What is Q?

Q is a serverless, general-purpose process queue specifically designed for running CGI and PHP at WebFaction.

Normally, CGI and PHP at WebFaction are great, except for one problem: there is no limit to the number of CGI workers that can get created. So during a traffic spike, it is easy to exceed your account's RAM limits, resulting in all your processes getting killed. FastCGI is often recommended as an alternative because it allows you to specify the number of worker processes that should be created. Unfortunately, due to some strange design decisions of Apache's FastCGI queue algorithm, a site can easily become unresponsive if it receives requests for long-running handlers. As a result, neither the CGI mode, nor the FastCGI mode is really acceptable for sites that need very high reliability.

Q fixes this problem by only allowing a defined number of CGI workers to run concurrently. Any additional requests that come in get queued and execute in FIFO order. This enables you to easily control the maximum amount of RAM you use during traffic spikes. This solution makes CGI a viable option again.

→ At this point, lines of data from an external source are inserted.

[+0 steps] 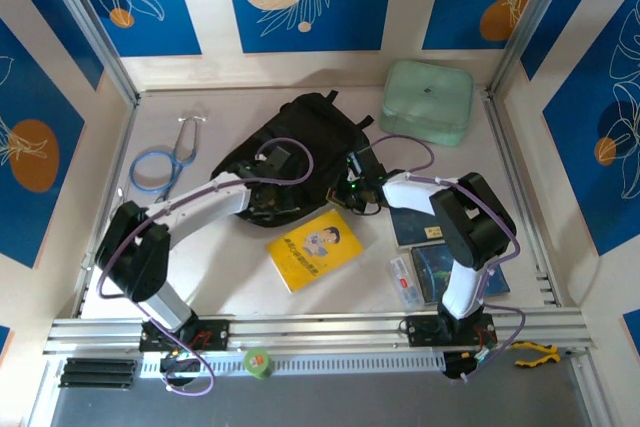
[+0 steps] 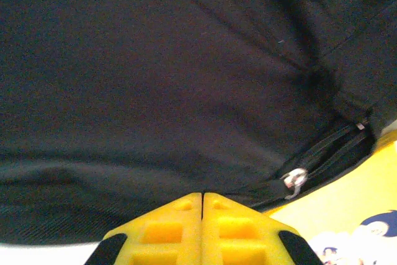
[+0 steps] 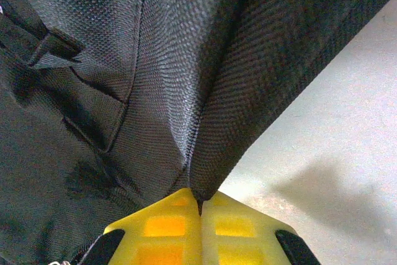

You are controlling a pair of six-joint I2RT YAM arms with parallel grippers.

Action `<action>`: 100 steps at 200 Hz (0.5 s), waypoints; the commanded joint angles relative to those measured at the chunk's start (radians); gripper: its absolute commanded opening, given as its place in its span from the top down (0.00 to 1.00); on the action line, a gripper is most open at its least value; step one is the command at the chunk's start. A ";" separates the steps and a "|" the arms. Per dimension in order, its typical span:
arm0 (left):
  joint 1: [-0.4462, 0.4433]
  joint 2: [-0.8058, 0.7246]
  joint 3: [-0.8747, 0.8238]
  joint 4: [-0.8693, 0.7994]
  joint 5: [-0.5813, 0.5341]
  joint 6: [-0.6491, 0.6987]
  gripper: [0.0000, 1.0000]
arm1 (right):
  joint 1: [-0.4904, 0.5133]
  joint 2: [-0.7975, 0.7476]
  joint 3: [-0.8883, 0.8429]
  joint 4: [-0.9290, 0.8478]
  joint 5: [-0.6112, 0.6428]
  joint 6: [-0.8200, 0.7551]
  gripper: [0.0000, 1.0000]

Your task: Pack books, pencil case, and school supplies into a backpack

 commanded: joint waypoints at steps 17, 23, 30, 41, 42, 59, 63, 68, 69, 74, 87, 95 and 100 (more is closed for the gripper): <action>0.053 -0.090 -0.058 -0.149 -0.153 -0.014 1.00 | -0.010 0.007 0.023 -0.098 0.110 0.012 1.00; 0.061 -0.097 -0.067 -0.148 -0.155 -0.016 1.00 | -0.010 0.004 0.028 -0.099 0.116 0.011 1.00; 0.072 -0.107 -0.076 -0.140 -0.145 -0.012 1.00 | -0.010 0.002 0.033 -0.097 0.119 0.008 1.00; 0.078 -0.121 -0.080 -0.107 -0.107 0.013 1.00 | -0.010 0.002 0.046 -0.097 0.112 -0.006 1.00; 0.078 -0.123 -0.079 -0.102 -0.102 0.017 1.00 | -0.011 0.003 0.048 -0.097 0.111 -0.009 1.00; 0.078 -0.131 -0.065 -0.021 0.040 0.070 1.00 | -0.009 0.009 0.059 -0.088 0.086 -0.023 1.00; 0.077 -0.130 -0.059 -0.003 0.076 0.073 1.00 | -0.008 0.010 0.058 -0.083 0.080 -0.025 1.00; 0.077 -0.128 -0.056 0.024 0.116 0.075 0.95 | -0.008 0.012 0.058 -0.080 0.076 -0.025 1.00; 0.077 -0.128 -0.056 0.029 0.123 0.075 0.94 | -0.007 0.012 0.058 -0.079 0.075 -0.025 1.00; 0.076 -0.125 -0.055 0.056 0.167 0.075 0.89 | -0.006 0.015 0.058 -0.079 0.072 -0.026 1.00; 0.077 -0.110 -0.048 0.098 0.246 0.065 0.75 | -0.005 0.020 0.057 -0.079 0.070 -0.023 1.00; 0.076 -0.098 -0.042 0.111 0.279 0.062 0.69 | -0.004 0.021 0.053 -0.077 0.068 -0.018 1.00; 0.077 -0.088 -0.040 0.115 0.297 0.061 0.67 | -0.003 0.022 0.050 -0.077 0.068 -0.015 1.00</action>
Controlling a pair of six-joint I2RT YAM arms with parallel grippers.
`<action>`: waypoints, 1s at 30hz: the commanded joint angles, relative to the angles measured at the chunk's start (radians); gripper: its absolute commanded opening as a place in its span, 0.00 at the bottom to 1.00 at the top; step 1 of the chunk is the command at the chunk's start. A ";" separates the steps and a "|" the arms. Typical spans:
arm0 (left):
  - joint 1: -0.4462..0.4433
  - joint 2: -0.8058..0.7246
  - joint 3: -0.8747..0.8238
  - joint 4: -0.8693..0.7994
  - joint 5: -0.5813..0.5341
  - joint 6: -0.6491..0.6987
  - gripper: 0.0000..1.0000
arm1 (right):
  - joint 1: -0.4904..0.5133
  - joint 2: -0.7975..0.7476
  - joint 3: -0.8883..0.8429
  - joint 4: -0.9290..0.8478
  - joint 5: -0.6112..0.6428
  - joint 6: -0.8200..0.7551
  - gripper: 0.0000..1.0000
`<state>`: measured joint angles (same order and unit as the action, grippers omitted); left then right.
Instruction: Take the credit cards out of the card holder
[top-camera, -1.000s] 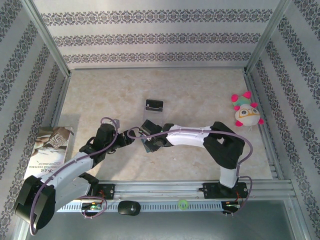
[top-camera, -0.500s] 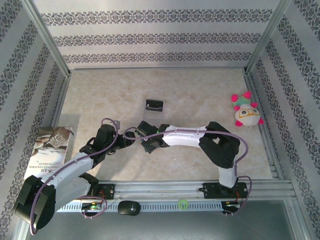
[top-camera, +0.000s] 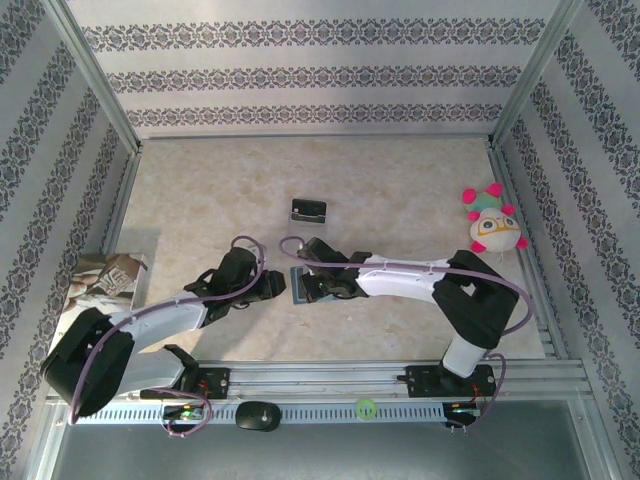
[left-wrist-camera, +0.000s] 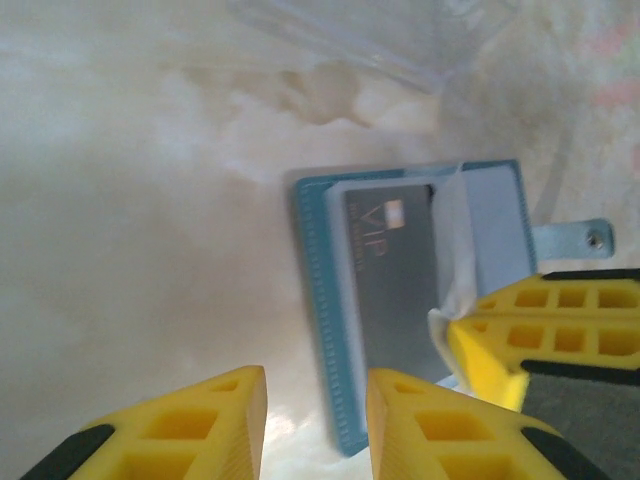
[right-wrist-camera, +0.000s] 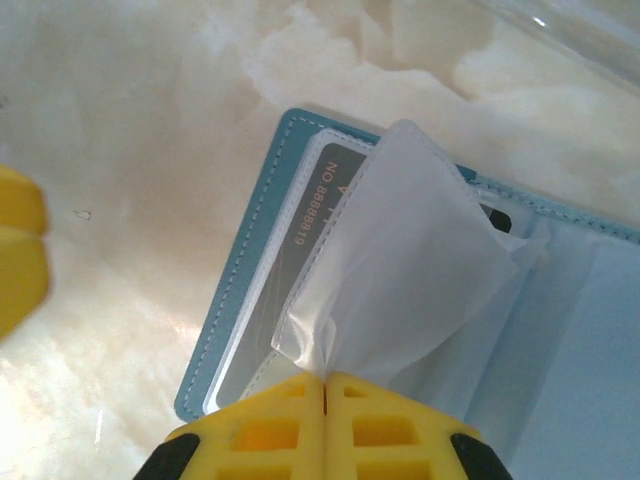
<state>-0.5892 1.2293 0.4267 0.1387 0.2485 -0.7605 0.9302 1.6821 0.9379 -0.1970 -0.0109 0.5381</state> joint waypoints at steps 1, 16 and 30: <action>-0.054 0.062 0.061 0.106 -0.032 0.002 0.32 | -0.034 -0.061 -0.065 0.105 -0.070 0.122 0.00; -0.169 0.326 0.127 0.244 -0.069 -0.069 0.07 | -0.100 -0.105 -0.195 0.264 -0.178 0.224 0.00; -0.208 0.330 0.152 0.158 -0.100 -0.060 0.04 | -0.114 -0.098 -0.209 0.283 -0.195 0.233 0.00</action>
<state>-0.7815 1.5455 0.5503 0.3130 0.1486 -0.8177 0.8265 1.6032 0.7429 0.0578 -0.1894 0.7578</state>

As a CGI-wrapper, Q has the ability to throttle requests based on pretty much any criteria. For example, you can limit requests based on client IP address (so Twitterbot doesn't overload your site), the requested domain (so one website doesn't affect the performance of other sites in your account), whether the request is coming from a local or remote client (useful for handling "circular requests"), or pretty much anything else you might want. As a general-purpose process tool, Q is also useful for solving concurrency race conditions, making sure that only a single instance of a program is running at once, and other common scripting requirements.

Q is developed by Christopher Sebastian and Ryan Sanden. Feel free to ask us questions and send feedback. Note: Q is not officially supported by WebFaction, so please do not submit questions to the WebFaction Support Team. Send them to us instead.

Installation

Installation consists of two pieces: downloading a Q binary, and then referencing the binary from your website's .htaccess file.

In all of the below instructions, make the following name substitutions:

APP = Your Application Name, defined in the WebFaction Control Panel, and corresponding to a folder under ~/webapps/.
Q.cgi = The actual filename that you download from the table below (probably php54_normal.cgi).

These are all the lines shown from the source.